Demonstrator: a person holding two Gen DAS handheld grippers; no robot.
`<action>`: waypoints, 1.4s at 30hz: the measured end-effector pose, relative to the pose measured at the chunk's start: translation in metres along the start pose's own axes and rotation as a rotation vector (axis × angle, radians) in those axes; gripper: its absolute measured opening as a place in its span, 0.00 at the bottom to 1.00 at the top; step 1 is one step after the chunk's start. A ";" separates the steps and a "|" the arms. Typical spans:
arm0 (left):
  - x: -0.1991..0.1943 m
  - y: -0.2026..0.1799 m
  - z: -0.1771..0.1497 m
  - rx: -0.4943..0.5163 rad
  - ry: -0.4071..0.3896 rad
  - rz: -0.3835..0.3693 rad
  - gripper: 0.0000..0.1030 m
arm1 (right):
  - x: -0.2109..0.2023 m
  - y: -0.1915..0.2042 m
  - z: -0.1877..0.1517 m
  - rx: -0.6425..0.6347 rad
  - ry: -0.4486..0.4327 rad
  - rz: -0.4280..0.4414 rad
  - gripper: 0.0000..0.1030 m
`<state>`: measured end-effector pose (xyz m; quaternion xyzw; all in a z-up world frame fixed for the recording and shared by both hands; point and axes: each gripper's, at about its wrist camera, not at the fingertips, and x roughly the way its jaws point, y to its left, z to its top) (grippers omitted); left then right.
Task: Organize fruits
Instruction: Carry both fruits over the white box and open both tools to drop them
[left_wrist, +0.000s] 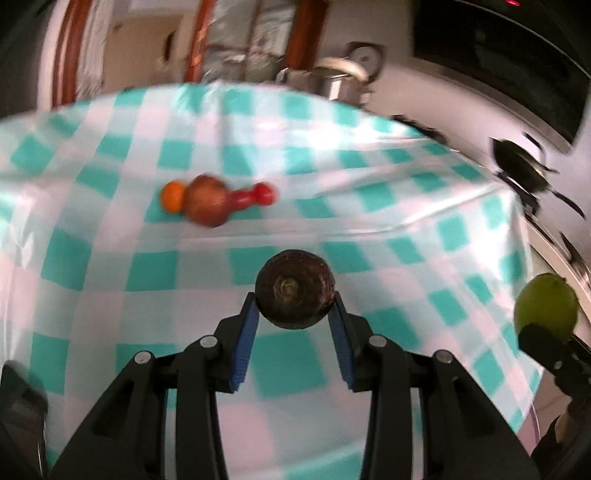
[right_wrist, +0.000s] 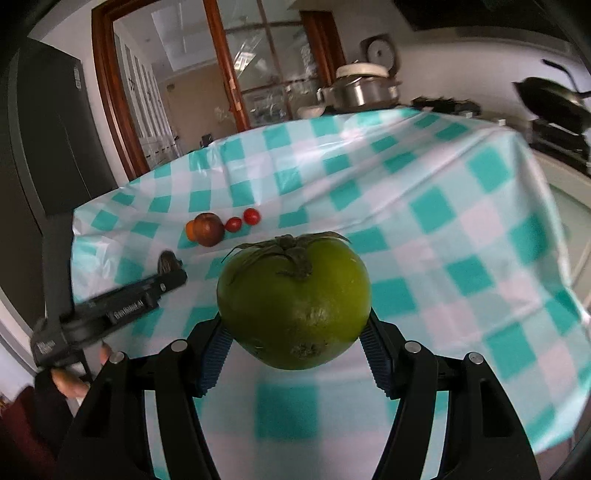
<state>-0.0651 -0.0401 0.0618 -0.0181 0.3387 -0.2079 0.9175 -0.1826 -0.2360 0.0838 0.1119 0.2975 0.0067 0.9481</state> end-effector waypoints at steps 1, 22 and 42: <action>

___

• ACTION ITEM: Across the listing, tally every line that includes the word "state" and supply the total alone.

• SOLUTION TO THE EXERCISE: 2